- O Brasil manterá apoio conjunto com o México à candidatura de Michelle Bachelet para a secretaria-geral da ONU, mesmo com o Chile retirando o endosso oficial.
- Lula comunicou nas redes sociais que Bachelet é altamente qualificada e tem o melhor currículo para a função.
- O processo de escolha do novo secretário-geral da ONU começou em novembro de 2025, com decisão prevista para o segundo semestre de 2026 e tomada efetiva em 1º de janeiro de 2027.
- A decisão de Chile ocorre após a posse de José Antonio Kast, e reflete menor alinhamento entre Brasil e Chile sob o novo governo.
- O Brasil tem defendido liderança feminina na ONU e maior representatividade do Sul Global na condução da organização.
O Brasil manterá o apoio à candidatura de Michelle Bachelet à Secretaria-Geral da ONU, mesmo após o Chile retirar o endosso oficial. Lula comunicou o posição por meio de rede social, afirmando que o apoio é conjunto com o México e elogiando a trajetória da ex-presidente chilena.

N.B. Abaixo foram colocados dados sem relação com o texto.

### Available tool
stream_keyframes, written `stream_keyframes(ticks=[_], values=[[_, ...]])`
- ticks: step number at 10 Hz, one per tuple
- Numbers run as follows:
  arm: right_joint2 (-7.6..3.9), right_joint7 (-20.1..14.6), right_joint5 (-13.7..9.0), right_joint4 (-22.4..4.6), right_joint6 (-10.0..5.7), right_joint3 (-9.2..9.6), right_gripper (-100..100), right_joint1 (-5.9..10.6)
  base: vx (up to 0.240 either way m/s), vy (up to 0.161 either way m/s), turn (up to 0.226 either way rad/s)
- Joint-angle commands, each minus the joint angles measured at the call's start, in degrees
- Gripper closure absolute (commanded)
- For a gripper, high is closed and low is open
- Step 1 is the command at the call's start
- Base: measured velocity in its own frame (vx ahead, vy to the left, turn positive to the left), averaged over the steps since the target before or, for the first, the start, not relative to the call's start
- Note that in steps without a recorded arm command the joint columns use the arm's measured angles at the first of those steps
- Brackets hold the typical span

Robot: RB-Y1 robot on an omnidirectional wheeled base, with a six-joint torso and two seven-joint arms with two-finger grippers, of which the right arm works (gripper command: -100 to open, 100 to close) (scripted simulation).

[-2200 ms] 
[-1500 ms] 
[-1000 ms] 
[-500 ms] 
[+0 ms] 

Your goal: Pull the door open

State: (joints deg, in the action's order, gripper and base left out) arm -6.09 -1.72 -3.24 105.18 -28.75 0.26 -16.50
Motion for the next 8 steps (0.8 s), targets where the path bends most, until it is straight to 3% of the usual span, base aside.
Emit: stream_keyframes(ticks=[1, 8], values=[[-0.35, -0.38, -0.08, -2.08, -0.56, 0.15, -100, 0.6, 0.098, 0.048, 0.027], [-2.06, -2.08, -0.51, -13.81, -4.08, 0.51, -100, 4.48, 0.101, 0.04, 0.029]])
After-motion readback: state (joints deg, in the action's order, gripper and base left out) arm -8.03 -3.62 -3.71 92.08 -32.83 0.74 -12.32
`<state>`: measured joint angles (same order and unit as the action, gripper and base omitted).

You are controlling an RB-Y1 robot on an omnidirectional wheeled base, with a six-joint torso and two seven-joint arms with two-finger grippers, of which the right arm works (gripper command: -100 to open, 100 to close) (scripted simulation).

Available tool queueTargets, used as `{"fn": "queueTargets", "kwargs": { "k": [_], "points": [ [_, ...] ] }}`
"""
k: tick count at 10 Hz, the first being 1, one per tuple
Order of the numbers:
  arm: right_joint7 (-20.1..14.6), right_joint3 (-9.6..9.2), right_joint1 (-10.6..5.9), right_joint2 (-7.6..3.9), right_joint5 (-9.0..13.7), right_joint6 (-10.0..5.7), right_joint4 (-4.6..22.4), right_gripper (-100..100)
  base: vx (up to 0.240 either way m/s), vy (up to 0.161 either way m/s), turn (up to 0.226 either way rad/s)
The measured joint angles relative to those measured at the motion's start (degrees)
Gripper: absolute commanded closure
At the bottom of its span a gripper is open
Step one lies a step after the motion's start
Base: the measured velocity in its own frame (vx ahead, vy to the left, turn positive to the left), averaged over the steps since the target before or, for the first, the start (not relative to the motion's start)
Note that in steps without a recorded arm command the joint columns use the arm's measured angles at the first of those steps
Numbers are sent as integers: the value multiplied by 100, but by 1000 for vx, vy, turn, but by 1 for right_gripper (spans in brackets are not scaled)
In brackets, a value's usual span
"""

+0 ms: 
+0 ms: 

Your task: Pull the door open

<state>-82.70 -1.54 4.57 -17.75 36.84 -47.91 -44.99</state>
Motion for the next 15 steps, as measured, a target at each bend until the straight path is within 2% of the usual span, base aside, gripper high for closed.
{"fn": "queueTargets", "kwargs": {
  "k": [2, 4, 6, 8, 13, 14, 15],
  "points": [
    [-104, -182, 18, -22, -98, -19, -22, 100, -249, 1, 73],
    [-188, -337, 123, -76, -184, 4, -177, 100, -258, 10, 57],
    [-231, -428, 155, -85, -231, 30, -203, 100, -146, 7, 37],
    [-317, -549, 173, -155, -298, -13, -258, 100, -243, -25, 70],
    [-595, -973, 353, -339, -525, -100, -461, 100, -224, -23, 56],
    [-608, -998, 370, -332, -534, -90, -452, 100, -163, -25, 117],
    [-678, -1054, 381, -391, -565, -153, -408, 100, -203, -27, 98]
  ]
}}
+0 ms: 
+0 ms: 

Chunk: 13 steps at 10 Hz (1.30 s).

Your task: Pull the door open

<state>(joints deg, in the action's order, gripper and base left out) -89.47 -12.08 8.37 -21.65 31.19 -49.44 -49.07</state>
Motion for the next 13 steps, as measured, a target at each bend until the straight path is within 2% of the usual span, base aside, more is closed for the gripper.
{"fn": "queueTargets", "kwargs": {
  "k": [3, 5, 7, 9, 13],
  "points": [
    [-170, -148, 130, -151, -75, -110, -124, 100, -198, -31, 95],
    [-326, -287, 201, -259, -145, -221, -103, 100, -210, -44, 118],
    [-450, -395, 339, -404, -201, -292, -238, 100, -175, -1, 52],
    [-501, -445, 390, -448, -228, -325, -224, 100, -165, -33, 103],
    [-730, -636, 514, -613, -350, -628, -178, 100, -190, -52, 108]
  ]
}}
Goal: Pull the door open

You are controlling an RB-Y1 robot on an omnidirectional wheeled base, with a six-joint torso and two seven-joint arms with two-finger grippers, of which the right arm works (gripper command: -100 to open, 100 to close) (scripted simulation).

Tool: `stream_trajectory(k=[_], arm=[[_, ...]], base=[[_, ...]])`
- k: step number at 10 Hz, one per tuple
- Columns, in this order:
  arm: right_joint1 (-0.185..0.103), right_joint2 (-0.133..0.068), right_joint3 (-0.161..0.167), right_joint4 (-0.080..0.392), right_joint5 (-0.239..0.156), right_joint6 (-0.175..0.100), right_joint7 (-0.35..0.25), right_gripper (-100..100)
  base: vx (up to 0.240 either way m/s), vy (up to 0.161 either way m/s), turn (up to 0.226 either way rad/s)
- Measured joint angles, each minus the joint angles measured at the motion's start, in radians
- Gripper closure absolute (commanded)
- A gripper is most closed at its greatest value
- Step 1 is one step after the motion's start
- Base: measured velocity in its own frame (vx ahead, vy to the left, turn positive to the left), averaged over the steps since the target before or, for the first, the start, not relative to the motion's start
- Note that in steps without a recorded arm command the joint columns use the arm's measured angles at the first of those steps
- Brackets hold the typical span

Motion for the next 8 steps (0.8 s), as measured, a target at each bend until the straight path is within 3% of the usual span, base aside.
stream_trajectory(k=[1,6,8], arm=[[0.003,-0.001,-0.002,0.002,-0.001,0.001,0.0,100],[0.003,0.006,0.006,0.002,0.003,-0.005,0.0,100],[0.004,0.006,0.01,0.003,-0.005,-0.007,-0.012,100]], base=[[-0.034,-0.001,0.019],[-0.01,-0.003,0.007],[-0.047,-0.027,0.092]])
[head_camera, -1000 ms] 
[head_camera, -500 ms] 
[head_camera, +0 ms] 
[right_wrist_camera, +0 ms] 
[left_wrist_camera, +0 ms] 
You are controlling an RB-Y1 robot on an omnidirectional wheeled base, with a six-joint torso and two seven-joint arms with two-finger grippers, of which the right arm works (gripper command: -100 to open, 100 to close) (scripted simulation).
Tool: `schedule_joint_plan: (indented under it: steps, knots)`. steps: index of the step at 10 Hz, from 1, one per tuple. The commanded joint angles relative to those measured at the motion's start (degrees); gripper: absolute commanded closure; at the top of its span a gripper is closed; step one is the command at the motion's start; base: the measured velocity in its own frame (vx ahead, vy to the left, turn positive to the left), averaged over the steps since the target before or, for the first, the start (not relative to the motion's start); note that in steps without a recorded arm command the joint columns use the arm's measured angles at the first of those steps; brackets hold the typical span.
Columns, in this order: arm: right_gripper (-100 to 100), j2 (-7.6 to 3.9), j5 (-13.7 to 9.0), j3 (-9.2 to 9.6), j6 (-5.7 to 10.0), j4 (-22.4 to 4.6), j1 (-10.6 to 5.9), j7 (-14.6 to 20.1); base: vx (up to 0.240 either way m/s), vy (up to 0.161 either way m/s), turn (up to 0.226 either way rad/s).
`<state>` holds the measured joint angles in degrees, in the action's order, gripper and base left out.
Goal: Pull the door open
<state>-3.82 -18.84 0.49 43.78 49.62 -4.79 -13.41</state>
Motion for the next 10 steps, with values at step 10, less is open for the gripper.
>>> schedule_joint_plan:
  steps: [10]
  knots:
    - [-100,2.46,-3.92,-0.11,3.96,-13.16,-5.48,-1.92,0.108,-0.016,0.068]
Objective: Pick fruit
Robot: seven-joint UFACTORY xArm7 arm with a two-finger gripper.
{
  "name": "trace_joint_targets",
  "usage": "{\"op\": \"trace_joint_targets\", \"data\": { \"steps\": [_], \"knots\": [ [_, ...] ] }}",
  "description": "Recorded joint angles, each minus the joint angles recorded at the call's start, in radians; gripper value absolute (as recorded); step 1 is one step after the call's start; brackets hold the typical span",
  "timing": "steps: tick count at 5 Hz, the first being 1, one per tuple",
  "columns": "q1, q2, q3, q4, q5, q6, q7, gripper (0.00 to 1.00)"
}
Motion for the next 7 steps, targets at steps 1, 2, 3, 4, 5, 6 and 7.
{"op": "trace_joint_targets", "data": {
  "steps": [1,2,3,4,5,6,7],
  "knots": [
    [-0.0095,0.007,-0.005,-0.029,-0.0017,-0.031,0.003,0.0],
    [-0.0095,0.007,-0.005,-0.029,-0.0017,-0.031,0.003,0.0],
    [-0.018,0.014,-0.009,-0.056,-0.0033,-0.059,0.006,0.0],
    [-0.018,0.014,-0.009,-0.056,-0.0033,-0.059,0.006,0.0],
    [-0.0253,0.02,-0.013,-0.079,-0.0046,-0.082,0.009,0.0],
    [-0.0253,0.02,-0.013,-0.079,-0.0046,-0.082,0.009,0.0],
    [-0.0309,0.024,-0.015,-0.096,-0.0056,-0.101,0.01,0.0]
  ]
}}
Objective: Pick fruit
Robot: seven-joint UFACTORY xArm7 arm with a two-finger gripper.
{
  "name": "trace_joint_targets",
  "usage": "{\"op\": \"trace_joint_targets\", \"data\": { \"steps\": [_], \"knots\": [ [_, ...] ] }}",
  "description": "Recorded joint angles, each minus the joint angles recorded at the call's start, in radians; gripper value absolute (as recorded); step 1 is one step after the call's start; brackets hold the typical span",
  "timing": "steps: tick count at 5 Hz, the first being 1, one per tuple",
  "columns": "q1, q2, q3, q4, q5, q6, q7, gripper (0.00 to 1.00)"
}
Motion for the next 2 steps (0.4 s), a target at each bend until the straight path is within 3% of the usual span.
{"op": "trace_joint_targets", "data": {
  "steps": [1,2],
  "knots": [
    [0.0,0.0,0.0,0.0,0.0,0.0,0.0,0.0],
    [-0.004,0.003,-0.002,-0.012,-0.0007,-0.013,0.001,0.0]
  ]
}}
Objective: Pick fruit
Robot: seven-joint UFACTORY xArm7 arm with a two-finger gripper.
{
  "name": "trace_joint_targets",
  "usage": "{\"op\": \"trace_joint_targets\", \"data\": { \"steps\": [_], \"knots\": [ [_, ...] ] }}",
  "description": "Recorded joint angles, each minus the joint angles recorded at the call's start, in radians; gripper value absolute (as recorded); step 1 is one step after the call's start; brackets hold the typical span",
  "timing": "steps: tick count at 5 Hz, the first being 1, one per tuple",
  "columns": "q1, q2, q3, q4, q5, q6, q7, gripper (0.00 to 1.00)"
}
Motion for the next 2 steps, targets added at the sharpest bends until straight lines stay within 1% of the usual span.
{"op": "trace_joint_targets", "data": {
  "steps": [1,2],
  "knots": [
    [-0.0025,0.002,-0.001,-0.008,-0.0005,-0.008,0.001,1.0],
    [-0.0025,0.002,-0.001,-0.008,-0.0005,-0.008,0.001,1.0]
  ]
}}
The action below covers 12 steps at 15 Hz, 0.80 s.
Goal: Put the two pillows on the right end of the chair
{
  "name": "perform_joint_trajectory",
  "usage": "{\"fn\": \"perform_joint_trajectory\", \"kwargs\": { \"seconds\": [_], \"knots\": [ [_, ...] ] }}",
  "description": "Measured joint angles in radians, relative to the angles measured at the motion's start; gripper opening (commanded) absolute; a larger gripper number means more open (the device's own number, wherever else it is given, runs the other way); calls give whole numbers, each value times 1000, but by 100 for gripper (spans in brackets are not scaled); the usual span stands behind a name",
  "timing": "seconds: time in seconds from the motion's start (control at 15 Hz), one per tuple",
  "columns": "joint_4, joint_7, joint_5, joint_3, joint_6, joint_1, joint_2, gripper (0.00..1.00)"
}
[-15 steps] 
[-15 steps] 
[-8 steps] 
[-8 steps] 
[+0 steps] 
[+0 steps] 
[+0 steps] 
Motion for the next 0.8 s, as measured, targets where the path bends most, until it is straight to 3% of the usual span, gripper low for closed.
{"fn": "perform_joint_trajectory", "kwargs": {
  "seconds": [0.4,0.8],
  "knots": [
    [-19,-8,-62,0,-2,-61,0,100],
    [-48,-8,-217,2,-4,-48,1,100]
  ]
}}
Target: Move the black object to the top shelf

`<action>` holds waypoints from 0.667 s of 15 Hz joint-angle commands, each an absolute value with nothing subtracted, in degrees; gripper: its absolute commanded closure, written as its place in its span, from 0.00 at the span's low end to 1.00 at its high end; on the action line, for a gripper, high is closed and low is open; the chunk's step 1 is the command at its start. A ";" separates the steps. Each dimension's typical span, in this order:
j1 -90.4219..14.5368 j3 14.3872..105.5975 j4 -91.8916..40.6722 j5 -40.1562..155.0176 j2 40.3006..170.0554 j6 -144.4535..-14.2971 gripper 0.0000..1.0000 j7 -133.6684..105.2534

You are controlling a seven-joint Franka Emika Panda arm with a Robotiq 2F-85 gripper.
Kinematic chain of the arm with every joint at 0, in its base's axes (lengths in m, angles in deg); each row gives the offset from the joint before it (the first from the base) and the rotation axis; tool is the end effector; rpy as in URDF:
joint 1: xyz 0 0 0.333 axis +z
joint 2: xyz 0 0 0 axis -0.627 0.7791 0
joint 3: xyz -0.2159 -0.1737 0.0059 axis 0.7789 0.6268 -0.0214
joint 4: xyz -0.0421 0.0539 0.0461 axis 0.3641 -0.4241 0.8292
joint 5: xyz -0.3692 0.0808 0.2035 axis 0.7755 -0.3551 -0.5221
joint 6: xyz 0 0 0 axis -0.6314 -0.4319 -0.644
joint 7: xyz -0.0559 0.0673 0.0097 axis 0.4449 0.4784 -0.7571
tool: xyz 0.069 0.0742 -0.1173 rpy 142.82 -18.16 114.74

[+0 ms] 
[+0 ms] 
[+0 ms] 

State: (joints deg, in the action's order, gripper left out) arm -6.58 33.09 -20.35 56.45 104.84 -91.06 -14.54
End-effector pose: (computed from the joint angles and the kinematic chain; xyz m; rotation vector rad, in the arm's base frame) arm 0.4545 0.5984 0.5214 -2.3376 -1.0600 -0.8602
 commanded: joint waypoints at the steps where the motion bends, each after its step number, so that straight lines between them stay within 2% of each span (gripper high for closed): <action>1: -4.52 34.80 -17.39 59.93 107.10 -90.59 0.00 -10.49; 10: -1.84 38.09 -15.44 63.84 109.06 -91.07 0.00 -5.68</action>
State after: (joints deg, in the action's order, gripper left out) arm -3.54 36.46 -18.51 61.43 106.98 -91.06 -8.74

Segundo Lula, Bachelet é altamente qualificada e possui o currículo adequado para liderar a Organização das Nações Unidas. O presidente ressaltou também a experiência internacional da candidata, destacando seu papel como ex-presidente do Chile e ex-alta comissária dos direitos humanos da ONU.
A defesa de uma liderança feminina à frente da ONU e a representatividade do Sul Global continuam na pauta de Lula. O atual processo de sucessão do secretário-geral António Guterres começou em novembro de 2025 e deve ter definição até o segundo semestre de 2026, com posse prevista para 1º de janeiro de 2027.
Contexto internacional e mudanças no Chile
A manutenção do apoio brasileiro ocorre após o Chile anunciar a suspensão do endosso a Bachelet. A decisão coincidiria com a posse de José Antonio Kast, que desloca o país para a direita em diferentes frentes políticas.
A candidatura de Bachelet havia sido lançada em fevereiro, com respaldo de Chile, Brasil e México, ainda sob o governo anterior chileno de Gabriel Boric. Com a mudança de governo, o novo comando optou por não sustentar o endosso.
O distanciamento entre Brasil e Chile se agrava pela ausência de Lula na posse de Kast. O gesto foi interpretado como sinal de recalque entre os dois governos, em meio a debates sobre alinhamento regional e prioridades diplomáticas.